===== Study material

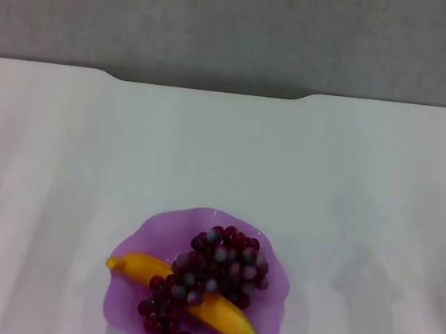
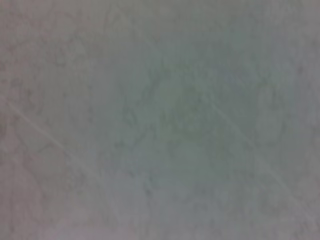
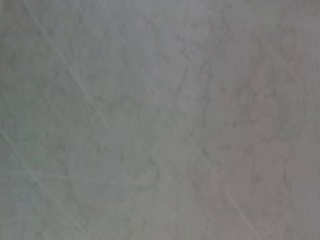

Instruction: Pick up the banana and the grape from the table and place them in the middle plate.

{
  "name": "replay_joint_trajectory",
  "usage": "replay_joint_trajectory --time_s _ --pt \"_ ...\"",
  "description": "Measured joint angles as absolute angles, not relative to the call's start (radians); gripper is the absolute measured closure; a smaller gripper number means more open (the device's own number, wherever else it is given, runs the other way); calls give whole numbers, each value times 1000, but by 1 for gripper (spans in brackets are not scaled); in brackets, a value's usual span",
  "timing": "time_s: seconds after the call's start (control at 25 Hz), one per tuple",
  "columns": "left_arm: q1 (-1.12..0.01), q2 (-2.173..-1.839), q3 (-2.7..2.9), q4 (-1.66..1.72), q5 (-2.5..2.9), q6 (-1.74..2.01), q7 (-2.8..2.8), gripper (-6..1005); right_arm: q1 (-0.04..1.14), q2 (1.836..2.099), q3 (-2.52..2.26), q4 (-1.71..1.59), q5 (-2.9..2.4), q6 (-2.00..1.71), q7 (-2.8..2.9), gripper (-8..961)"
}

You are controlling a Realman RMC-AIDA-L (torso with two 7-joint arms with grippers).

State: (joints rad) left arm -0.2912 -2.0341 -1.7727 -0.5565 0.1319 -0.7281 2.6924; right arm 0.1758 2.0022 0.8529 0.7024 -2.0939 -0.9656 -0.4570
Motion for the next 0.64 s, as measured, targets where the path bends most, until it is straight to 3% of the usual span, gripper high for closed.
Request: replay_joint_trajectory --time_s 0.64 --pt "-293 -2025 -1773 -546 146 -725 2607 984 181 2003 850 698 -2090 -961 -457 954"
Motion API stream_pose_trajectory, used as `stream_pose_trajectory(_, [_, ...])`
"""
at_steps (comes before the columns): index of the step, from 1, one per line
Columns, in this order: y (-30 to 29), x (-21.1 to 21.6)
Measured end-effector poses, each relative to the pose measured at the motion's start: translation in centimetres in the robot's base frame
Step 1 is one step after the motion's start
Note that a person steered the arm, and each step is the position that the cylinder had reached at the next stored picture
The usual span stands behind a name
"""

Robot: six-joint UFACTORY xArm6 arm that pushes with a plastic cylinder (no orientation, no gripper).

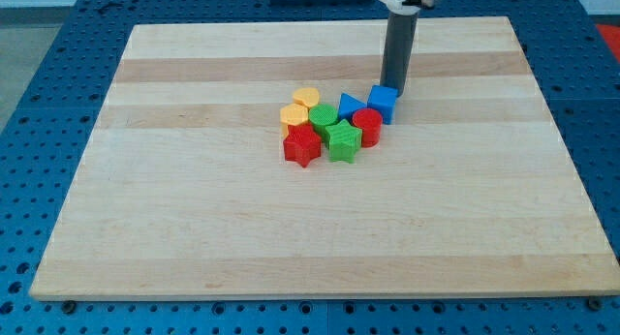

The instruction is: Push the group of blocks a bit down

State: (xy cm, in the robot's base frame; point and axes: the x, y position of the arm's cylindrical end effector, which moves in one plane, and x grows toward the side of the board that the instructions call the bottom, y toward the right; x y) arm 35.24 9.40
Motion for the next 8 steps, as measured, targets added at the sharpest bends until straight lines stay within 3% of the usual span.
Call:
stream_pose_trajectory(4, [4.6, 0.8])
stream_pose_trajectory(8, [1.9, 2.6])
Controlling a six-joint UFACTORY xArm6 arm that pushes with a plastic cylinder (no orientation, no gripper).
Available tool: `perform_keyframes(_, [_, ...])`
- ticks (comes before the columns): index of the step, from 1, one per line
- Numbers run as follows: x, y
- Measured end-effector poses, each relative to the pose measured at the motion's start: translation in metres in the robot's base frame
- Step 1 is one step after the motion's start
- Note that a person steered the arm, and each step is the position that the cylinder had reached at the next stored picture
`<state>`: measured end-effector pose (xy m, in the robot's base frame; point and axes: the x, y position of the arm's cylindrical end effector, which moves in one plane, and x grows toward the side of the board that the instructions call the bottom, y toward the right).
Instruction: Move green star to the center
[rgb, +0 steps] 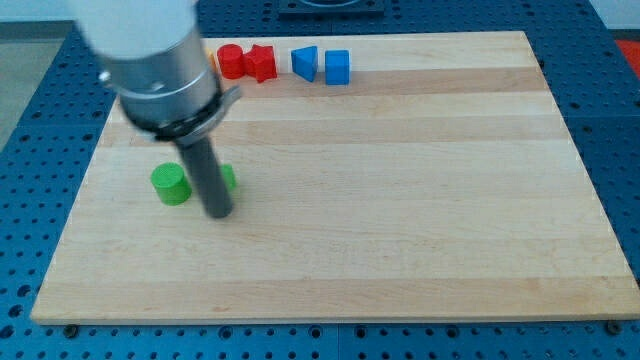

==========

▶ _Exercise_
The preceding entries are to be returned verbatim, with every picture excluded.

▶ _Solution_
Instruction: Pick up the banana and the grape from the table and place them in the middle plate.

{
  "name": "replay_joint_trajectory",
  "usage": "replay_joint_trajectory --time_s _ --pt \"_ ...\"",
  "description": "Measured joint angles as absolute angles, not relative to the call's start (radians); gripper is the absolute measured closure; a smaller gripper number means more open (the device's own number, wherever else it is given, runs the other way); calls give whole numbers, each value times 1000, but by 1 for gripper (spans in brackets are not scaled); in brackets, a value's usual span",
  "timing": "time_s: seconds after the call's start (control at 25 Hz), one per tuple",
  "columns": "left_arm: q1 (-1.12..0.01), q2 (-2.173..-1.839), q3 (-2.7..2.9), q4 (-1.66..1.72), q5 (-2.5..2.9), q6 (-1.74..2.01), q7 (-2.8..2.8), gripper (-6..1005); right_arm: q1 (-0.04..1.14), q2 (1.836..2.099), q3 (-2.52..2.26), q4 (-1.71..1.59), q5 (-2.9..2.4), q6 (-2.00..1.71), q7 (-2.8..2.9), gripper (-8..961)"
}

You are controlling a Realman RMC-AIDA-L (torso with two 7-joint arms with grippers).

State: (joints rad) left arm -0.2912 -2.0341 -1.7727 -0.5565 0.1319 -0.7281 2.6924; right arm 0.1758 2.0022 0.8529 0.7024 -2.0939 -0.9656 -0.4570
Motion for the next 0.64 s, as measured, targets where the path bends most, until it is straight to 3% of the usual span, gripper high for closed.
Request: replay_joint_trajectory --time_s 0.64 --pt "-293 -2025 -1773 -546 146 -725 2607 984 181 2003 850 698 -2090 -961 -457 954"
Motion API stream_pose_trajectory, used as `stream_pose_trajectory(_, [_, ...])`
"""
at_steps (comes before the columns): index of the step, from 1, one per line
Columns, in this order: y (-30 to 29), x (-21.1 to 21.6)
Measured end-effector poses, each relative to the pose measured at the motion's start: translation in centimetres in the robot's base frame
Step 1 is one step after the motion's start
Note that a person steered the arm, and each step is the position that the cylinder had reached at the next stored picture
The usual span stands behind a name
"""

Robot: six-joint UFACTORY xArm6 arm that pushes with a plastic cylinder (no orientation, no gripper).


The instruction is: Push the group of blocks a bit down

State: (xy cm, in the robot's base frame; point and axes: the x, y position of the arm's cylindrical end effector, which moves in one plane, and x grows toward the side of the board that the instructions call the bottom, y toward the right; x y) arm 35.24 9.40
Motion for the next 8 steps, as measured, targets added at the sharpest bends until straight lines stay within 3% of the usual span.
Call:
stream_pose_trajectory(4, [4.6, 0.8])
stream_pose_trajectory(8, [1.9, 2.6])
Controlling a six-joint UFACTORY xArm6 arm that pushes with a plastic cylinder (no orientation, no gripper).
Available tool: `perform_keyframes(_, [_, ...])`
- ticks (comes before the columns): index of the step, from 1, one per line
- Numbers run as follows: x, y
- Measured end-effector poses, each relative to the pose measured at the motion's start: translation in metres in the robot's base frame
- Step 1 is one step after the motion's start
- Note that a person steered the arm, and each step is the position that the cylinder had reached at the next stored picture
`<state>`: measured end-effector pose (xy m, in the robot's base frame; point and axes: the x, y position of the arm's cylindrical end effector, which moves in one plane, and x grows toward the side of the board that the instructions call the bottom, y toward the right).
Instruction: Move green star to the center
[rgb, +0 steps] 

Here is where the answer stops.